Melinta Therapeutics, Morristown, New Jersey, USA.
The Pathogen and Microbiome Institute, Northern Arizona University, Flagstaff, Arizona, USA.
Microbiol Spectr. 2022 Oct 26;10(5):e0090322. doi: 10.1128/spectrum.00903-22. Epub 2022 Aug 16.

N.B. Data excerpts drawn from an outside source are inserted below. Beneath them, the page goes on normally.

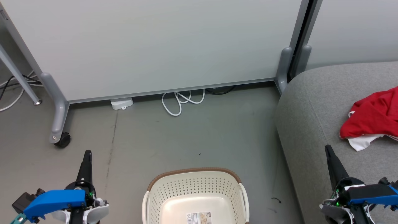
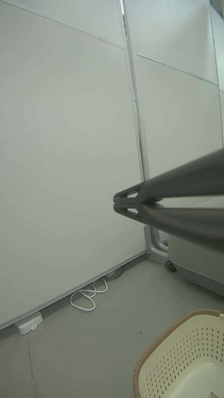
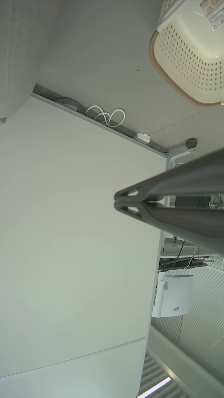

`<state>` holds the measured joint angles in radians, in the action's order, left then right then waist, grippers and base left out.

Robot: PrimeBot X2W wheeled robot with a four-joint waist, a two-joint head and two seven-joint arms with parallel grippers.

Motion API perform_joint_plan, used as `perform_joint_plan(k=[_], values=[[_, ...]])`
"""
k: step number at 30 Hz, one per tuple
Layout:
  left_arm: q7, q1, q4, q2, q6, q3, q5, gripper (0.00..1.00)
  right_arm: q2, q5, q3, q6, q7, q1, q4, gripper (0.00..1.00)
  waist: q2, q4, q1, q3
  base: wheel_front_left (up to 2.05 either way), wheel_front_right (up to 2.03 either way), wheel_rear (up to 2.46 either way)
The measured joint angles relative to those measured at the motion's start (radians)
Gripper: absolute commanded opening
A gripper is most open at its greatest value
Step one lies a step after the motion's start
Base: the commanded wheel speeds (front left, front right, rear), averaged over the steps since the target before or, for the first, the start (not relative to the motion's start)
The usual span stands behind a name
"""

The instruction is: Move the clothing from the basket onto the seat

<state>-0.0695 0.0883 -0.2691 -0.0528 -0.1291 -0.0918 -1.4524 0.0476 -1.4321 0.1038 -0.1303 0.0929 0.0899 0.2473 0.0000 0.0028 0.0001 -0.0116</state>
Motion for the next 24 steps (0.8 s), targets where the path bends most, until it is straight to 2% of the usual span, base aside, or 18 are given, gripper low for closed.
perform_joint_plan(k=[24], values=[[-0.044, 0.013, 0.022, 0.002, 0.0, -0.021, -0.151, 0.0, 0.0, -0.171, 0.009, 0.0, 0.02, 0.011, -0.001, 0.0, 0.0, -0.003, 0.0, 0.008, 0.0, 0.0, 0.0]])
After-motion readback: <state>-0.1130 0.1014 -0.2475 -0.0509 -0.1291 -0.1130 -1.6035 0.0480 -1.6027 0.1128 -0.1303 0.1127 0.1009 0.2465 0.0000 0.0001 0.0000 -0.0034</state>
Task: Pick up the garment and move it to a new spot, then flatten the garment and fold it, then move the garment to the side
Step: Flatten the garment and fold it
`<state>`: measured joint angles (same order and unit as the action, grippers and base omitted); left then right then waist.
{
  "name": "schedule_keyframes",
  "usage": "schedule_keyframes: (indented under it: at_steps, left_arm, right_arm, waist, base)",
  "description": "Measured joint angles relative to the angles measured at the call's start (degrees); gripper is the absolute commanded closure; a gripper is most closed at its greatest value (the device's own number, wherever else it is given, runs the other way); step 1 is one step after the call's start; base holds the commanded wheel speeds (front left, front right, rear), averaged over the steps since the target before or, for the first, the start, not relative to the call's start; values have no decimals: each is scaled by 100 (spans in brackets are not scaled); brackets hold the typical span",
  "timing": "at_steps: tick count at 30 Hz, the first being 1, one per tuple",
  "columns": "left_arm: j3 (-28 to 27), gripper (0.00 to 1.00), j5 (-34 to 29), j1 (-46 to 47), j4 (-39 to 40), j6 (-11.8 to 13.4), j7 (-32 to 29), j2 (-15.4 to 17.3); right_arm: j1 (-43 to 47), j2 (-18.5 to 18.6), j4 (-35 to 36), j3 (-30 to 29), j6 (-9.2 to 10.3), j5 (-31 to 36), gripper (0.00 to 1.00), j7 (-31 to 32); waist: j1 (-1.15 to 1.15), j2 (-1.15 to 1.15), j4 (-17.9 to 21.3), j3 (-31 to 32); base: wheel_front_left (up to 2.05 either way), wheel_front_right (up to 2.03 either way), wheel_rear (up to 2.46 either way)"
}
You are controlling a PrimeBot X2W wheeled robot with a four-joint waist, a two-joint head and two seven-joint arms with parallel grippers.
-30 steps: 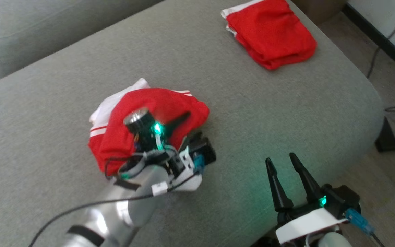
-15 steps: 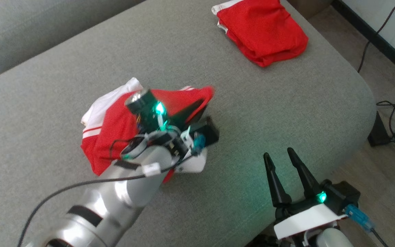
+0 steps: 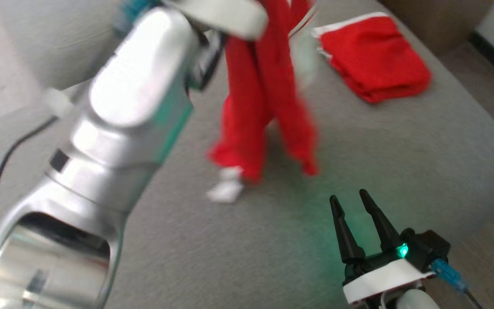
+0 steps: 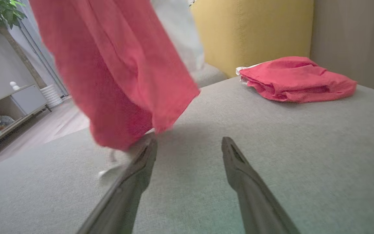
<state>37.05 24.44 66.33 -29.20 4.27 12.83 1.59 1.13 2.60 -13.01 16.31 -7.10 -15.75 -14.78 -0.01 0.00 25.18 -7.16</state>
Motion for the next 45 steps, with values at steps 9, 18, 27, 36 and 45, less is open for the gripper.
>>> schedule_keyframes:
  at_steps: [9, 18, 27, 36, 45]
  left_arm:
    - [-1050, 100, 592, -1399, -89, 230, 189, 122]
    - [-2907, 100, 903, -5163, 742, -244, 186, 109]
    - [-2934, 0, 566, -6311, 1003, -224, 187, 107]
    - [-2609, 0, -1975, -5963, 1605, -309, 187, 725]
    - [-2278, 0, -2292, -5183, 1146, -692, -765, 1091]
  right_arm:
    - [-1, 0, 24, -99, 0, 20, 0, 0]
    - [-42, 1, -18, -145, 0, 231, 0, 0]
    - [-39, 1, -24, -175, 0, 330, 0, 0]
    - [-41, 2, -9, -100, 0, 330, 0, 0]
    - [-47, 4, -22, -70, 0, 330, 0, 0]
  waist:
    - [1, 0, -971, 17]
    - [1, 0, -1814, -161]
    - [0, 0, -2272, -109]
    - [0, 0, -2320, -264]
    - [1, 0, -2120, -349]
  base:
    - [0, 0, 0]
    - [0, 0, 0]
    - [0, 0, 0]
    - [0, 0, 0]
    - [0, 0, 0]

activities of delafloxacin and ciprofloxacin were evaluated against Burkholderia pseudomallei mutants expressing or lacking defined resistance-nodulation-cell division (RND) efflux pumps using CLSI methodology at pHs of 5.8 and 7.2. Delafloxacin MIC values were as much as 8-fold lower at pH 5.8 than those at pH 7.2, while ciprofloxacin MICs increased as much as 8-fold. The data from this study suggest that compared to ciprofloxacin, delafloxacin may have improved efflux avoidance, notably at acidic pH. In contrast to ciprofloxacin, delafloxacin may thus retain its therapeutic potential, even in BpeEF-OprC efflux-pump-expressing B. pseudomallei strains that compromise the use of fluoroquinolones, such as ciprofloxacin. Resistance-nodulation-cell division (RND) efflux pumps play a major role in intrinsic and acquired antibiotic resistance in Burkholderia pseudomallei, and these pumps are its only known multidrug resistance determinants. Fluoroquinolones have performed poorly in clinical settings and are currently not recommended for treatment of B. pseudomallei infections. While the reasons for the poor clinical performance of this pathogen remain unclear, efflux may be partially responsible since fluoroquinolones like ciprofloxacin are prone to efflux by RND pumps, notably BpeEF-OprC. efficacy testing using a panel of efflux-proficient and efflux-deficient strains allows identification of fluoroquinolones that compared to ciprofloxacin are less prone to efflux.
采用 CLSI 方法,在 pH 值为 5.8 和 7.2 时,评估了德拉沙星和环丙沙星对表达或缺乏特定耐药性-结节-分裂(RND)外排泵的伯克霍尔德氏菌假单胞菌突变体的活性。与 pH 值为 7.2 时相比,德拉沙星在 pH 值为 5.8 时的 MIC 值低了 8 倍,而环丙沙星的 MIC 值则增加了 8 倍。这项研究的数据表明,与环丙沙星相比,德拉沙星可能具有更好的外排回避作用,尤其是在酸性 pH 值下。与环丙沙星不同,德拉沙星即使在表达 BpeEF-OprC 外排泵的伯克霍尔德氏菌假单胞菌菌株中,也可能保留其治疗潜力,这些菌株会影响氟喹诺酮类药物(如环丙沙星)的使用。RND 外排泵在伯克霍尔德氏菌假单胞菌的固有和获得性抗生素耐药性中起主要作用,是其唯一已知的多药耐药决定因素。氟喹诺酮类药物在临床环境中的表现不佳,目前不推荐用于治疗伯克霍尔德氏菌假单胞菌感染。虽然这种病原体临床疗效不佳的原因尚不清楚,但外排可能是部分原因,因为像环丙沙星这样的氟喹诺酮类药物容易被 RND 泵(特别是 BpeEF-OprC)外排。使用一组外排功能正常和外排功能缺失的菌株进行疗效测试,可以确定与环丙沙星相比,不易被外排的氟喹诺酮类药物。